Shanahan, who runs a company that provides professional yacht services, said his clients had not expressed any fear about being in Mexico. She was advising some wealthier clients not to drive into the city with their luxury vehicles and to be careful in any unfamiliar places.

“The truth is, I feel safer here than I do in Minneapolis right now,” she said.

Until this weekend, Eure had never felt unsafe in Puerto Vallarta.

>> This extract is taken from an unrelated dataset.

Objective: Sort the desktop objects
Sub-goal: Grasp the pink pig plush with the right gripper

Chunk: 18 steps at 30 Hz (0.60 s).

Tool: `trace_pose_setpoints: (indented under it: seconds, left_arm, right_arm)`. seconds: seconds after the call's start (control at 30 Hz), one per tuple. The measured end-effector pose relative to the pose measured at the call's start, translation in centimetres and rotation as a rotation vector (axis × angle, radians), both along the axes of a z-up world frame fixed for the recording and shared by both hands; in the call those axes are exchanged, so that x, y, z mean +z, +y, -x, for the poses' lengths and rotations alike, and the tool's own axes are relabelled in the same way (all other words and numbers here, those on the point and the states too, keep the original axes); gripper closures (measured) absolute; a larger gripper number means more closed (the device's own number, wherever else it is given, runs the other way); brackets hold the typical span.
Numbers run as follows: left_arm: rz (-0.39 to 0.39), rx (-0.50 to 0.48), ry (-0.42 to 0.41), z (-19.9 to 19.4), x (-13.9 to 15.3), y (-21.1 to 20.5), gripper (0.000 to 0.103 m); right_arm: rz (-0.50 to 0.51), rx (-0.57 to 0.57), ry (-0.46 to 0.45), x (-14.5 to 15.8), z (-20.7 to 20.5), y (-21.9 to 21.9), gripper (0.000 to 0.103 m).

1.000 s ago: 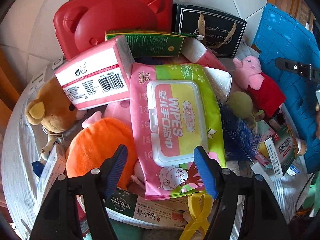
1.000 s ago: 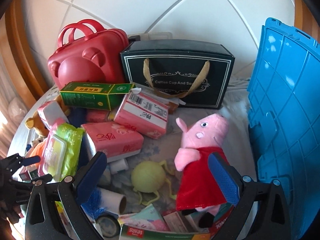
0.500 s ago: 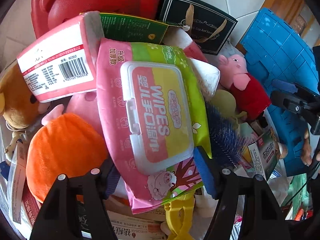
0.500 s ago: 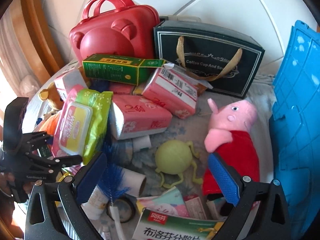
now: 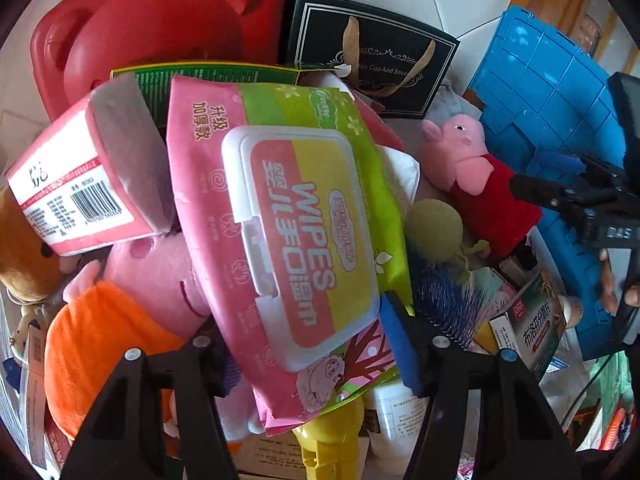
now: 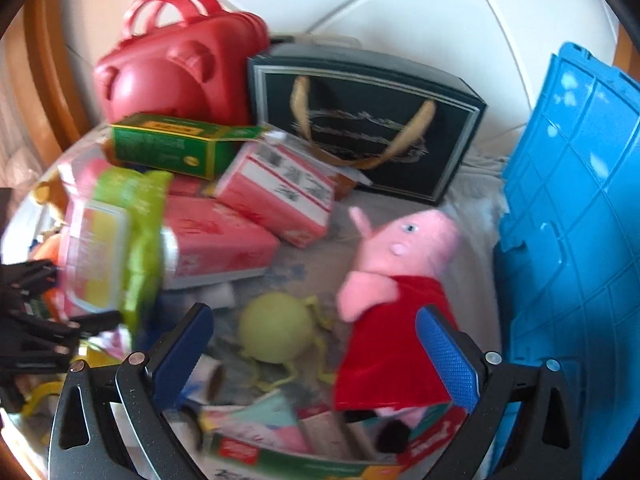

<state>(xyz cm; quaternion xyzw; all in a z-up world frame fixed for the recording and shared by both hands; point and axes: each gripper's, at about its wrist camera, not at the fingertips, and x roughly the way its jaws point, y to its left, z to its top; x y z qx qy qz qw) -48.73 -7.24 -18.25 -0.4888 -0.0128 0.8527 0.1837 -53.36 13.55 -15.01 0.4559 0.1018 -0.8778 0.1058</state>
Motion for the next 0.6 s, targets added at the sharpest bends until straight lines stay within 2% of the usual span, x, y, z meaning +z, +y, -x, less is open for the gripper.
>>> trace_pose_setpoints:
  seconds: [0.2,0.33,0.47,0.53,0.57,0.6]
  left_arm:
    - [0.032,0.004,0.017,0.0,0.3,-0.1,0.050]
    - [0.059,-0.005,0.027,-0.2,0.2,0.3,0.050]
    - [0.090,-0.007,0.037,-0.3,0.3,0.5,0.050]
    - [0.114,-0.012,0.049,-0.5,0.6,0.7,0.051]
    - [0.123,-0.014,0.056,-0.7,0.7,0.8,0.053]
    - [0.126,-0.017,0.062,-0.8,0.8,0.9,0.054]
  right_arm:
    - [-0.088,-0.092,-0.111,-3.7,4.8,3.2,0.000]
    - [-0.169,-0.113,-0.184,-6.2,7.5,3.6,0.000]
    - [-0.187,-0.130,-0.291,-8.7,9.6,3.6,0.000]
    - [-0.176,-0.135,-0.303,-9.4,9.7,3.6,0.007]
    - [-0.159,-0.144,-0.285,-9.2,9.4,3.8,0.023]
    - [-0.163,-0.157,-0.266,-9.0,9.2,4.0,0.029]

But after hunkering down Sunday in his apartment 90 steps from the beach in the historic Romantic Zone, Eure was ready to venture outside. He hadn't been to the supermarket in a few days and he and his friend were tired of going through boxes of old cereal. He had been informed that one of the Oxxo convenience stores was in operation.

So on Monday morning, he and his friend went out.

“It was like the Wizard of Oz: entering a world of color,” he said. “It was beautiful.”

The sun came out. His neighbors were sitting on the porch. On the Malecón, the city's boardwalk, locals were jogging and walking their dogs.

“Everyone said, 'Everything's fine, don't worry,'” he said. “Everyone is trying to reassure each other.”

A friend pointed him to an open restaurant, where he devoured a salmon roll.

But there were long lines at grocery stores. And when they ventured inland, a few blocks from the beach, they found charred condos and stores surrounded by red “danger” warning tape.

Still, even amid the devastation, he said, everyone was calm, orderly and friendly.

A friend, discovering they had no food in the apartment, invited him and his friend to her ocean-view house for a dinner of pork chops and stuffed portobello mushrooms.

“This is a very close-knit community,” Eure said, “I hope things go back to the way they were before.”